→ Exercise aim: Return all lines in the data where the string "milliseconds" can be found.
Start of Excerpted records
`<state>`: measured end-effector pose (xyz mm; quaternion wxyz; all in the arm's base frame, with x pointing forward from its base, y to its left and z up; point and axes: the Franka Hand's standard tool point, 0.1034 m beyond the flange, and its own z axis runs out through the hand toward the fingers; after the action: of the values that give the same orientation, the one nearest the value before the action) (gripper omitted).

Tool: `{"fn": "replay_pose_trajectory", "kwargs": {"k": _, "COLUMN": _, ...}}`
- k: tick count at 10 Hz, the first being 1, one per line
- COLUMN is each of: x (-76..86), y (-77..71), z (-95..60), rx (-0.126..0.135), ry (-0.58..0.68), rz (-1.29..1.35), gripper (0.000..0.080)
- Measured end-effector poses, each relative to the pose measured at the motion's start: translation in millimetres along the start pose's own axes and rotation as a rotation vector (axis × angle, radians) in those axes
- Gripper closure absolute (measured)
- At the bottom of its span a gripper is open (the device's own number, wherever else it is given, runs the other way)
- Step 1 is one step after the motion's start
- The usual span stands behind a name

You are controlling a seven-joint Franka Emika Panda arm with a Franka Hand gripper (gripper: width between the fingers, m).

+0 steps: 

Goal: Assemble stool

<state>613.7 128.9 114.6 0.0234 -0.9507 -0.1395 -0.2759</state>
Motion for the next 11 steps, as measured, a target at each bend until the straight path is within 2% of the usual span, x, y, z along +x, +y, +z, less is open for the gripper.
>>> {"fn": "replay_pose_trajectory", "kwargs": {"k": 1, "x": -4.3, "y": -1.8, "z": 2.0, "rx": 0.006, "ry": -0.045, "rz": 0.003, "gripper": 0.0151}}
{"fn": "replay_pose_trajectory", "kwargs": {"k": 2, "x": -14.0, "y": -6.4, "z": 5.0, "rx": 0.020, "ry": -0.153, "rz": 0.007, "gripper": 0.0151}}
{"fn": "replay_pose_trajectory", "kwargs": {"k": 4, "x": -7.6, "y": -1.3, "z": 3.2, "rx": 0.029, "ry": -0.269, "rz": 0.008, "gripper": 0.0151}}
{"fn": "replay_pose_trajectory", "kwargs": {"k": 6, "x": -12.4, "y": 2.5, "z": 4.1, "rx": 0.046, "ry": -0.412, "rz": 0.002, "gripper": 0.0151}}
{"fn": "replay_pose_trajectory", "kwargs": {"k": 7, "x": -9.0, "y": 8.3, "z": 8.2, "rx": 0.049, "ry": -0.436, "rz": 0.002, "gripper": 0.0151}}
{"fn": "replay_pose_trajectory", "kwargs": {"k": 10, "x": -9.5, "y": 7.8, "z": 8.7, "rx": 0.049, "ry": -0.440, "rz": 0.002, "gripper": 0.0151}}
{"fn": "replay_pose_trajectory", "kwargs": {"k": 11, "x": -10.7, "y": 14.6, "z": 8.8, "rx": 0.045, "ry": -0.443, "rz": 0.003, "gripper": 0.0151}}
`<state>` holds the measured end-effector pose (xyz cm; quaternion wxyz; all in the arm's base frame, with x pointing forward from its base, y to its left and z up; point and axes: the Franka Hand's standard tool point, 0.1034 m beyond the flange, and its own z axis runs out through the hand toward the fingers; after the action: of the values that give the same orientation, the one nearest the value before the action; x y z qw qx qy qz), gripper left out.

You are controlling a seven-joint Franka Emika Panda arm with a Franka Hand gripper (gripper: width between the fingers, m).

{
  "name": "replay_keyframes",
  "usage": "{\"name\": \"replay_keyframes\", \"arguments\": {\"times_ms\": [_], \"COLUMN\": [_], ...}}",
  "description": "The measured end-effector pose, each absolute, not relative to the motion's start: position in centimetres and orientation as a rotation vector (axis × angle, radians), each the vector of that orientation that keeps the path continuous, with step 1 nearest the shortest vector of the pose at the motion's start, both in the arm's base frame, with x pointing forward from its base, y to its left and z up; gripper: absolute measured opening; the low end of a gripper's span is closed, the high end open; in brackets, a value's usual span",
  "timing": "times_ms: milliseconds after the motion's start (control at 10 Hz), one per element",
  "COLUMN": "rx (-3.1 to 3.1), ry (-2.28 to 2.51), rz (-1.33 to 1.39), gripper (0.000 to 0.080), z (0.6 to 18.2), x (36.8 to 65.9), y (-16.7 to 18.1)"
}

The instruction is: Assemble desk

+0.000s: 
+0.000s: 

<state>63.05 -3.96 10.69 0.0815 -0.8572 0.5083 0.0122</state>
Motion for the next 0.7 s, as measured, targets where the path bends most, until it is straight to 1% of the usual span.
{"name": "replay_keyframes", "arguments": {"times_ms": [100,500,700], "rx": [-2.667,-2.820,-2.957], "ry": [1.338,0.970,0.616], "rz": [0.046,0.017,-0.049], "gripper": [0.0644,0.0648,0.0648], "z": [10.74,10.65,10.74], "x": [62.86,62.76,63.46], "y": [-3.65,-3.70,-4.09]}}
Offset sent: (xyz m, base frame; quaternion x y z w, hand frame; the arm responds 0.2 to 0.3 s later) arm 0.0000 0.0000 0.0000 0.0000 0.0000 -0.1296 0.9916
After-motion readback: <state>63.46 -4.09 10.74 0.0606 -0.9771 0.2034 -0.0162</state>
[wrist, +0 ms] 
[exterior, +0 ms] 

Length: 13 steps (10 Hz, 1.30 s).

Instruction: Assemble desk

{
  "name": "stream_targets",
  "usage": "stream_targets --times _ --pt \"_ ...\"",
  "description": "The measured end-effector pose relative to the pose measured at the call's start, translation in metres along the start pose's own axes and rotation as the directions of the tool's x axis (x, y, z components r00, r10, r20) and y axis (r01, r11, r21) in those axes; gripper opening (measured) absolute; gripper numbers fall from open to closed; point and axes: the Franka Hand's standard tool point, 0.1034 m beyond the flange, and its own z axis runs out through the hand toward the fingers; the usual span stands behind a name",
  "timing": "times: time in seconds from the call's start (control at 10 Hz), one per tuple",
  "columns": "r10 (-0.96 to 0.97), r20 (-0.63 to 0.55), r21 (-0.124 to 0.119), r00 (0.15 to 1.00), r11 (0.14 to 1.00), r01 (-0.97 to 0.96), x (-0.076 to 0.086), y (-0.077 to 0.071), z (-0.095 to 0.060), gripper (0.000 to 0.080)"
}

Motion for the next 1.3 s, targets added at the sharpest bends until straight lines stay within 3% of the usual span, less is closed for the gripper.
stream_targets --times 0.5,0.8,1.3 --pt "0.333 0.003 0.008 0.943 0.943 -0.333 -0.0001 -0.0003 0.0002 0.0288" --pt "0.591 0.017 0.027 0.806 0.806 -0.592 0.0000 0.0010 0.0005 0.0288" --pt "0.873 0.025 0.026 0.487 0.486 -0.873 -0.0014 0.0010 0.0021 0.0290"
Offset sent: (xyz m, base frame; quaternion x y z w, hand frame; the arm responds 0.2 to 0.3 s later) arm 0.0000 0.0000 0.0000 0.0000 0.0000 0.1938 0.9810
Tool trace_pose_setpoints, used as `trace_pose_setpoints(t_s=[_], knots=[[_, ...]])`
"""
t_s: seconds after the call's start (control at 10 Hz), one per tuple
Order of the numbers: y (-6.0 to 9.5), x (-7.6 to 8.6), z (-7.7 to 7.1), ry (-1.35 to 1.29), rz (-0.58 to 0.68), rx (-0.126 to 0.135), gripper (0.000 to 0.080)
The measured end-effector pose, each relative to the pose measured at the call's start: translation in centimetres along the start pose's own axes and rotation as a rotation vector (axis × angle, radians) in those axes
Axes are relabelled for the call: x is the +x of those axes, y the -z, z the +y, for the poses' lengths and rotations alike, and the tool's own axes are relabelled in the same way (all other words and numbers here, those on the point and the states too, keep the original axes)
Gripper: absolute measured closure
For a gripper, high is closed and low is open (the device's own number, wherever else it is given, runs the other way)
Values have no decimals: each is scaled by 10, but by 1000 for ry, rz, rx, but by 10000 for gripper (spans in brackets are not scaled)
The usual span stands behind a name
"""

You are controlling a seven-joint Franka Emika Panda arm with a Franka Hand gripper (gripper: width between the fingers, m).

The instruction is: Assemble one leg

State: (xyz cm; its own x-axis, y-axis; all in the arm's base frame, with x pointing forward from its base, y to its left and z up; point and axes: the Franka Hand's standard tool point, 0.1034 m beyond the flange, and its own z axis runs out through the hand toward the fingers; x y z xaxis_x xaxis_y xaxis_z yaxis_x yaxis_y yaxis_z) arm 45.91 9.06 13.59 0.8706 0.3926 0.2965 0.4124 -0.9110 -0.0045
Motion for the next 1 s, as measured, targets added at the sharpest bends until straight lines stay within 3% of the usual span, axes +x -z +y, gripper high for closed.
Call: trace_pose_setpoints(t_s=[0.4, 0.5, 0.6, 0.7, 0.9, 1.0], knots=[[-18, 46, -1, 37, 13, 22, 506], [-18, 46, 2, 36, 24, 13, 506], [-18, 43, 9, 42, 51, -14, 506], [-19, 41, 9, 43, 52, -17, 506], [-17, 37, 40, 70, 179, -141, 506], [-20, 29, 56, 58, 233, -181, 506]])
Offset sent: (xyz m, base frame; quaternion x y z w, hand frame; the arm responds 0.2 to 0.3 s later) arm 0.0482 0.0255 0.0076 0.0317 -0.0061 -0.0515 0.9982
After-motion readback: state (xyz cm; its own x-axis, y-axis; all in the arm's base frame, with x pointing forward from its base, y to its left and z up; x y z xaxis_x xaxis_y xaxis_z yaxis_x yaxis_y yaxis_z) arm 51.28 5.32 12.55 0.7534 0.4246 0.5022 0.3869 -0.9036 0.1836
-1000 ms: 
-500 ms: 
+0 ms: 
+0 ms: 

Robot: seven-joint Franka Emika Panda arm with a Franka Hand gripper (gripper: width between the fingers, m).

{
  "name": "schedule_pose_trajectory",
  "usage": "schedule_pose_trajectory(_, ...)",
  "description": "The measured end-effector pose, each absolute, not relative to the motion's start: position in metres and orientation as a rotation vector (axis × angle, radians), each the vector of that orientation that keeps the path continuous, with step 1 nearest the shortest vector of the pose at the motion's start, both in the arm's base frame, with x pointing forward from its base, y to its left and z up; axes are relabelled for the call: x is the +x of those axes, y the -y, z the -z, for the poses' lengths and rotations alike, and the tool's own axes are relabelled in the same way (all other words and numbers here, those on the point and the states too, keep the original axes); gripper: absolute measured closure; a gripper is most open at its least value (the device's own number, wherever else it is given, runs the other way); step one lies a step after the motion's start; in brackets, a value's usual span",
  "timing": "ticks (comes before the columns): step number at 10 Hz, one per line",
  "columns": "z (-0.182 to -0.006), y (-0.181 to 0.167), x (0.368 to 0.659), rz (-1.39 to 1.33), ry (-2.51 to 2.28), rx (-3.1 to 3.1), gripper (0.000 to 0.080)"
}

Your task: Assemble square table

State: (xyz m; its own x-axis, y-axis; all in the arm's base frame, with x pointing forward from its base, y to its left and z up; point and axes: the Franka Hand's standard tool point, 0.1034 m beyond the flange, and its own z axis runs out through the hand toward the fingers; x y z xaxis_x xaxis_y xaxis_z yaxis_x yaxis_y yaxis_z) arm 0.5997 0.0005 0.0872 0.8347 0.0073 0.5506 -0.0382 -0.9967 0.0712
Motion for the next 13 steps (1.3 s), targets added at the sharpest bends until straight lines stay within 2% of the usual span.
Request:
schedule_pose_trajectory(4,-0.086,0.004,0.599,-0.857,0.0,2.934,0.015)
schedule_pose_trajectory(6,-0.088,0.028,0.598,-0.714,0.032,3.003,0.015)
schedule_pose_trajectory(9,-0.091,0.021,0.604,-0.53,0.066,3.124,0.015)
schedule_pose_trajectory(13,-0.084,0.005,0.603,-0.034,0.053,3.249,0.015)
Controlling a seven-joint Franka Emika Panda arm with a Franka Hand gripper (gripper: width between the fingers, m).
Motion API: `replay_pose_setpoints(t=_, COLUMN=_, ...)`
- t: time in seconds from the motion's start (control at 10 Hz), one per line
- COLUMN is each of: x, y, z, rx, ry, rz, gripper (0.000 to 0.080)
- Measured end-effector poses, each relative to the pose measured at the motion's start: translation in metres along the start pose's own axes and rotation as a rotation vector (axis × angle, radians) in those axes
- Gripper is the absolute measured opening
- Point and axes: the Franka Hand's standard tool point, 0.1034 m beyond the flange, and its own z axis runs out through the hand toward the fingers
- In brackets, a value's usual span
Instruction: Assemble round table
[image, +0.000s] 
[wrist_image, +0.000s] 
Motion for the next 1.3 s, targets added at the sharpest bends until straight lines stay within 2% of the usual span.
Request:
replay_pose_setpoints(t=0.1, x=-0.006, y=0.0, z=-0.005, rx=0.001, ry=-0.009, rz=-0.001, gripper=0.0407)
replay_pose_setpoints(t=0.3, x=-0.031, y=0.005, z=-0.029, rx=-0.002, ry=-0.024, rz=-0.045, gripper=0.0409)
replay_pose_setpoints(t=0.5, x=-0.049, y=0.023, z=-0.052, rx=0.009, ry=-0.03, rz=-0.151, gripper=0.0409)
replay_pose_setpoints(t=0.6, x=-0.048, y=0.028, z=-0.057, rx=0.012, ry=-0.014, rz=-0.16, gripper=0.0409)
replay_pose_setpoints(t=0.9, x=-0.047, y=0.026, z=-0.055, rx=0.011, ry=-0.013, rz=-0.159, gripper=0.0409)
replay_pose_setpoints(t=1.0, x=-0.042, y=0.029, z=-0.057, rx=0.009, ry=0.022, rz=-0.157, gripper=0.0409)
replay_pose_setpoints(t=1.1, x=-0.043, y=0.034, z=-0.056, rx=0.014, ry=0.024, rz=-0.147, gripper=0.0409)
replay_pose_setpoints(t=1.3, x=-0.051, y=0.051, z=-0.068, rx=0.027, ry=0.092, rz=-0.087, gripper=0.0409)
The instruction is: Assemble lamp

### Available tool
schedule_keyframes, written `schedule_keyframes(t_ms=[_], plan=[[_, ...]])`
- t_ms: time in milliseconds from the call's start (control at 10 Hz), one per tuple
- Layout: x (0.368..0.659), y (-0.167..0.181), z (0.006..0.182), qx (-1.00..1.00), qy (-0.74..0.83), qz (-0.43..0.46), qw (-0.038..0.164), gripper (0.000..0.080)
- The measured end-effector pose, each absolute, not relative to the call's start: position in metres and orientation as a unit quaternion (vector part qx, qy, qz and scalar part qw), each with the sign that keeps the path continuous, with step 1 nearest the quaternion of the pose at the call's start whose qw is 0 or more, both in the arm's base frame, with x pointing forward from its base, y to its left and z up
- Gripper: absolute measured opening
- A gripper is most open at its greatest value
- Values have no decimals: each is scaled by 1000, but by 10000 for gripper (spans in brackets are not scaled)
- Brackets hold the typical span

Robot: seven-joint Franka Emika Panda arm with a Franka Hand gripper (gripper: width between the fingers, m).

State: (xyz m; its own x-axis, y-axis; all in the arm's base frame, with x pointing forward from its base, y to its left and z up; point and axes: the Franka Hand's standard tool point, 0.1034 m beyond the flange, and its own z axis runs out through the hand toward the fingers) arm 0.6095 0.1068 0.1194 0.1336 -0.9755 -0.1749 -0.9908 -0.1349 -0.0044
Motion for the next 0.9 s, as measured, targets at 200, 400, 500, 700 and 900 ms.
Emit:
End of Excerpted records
→ Answer to this problem:
  "timing": "times_ms: milliseconds after the motion's start (control at 10 Hz), one per element",
- t_ms: time in milliseconds from the call's start (control at 10 Hz), one per tuple

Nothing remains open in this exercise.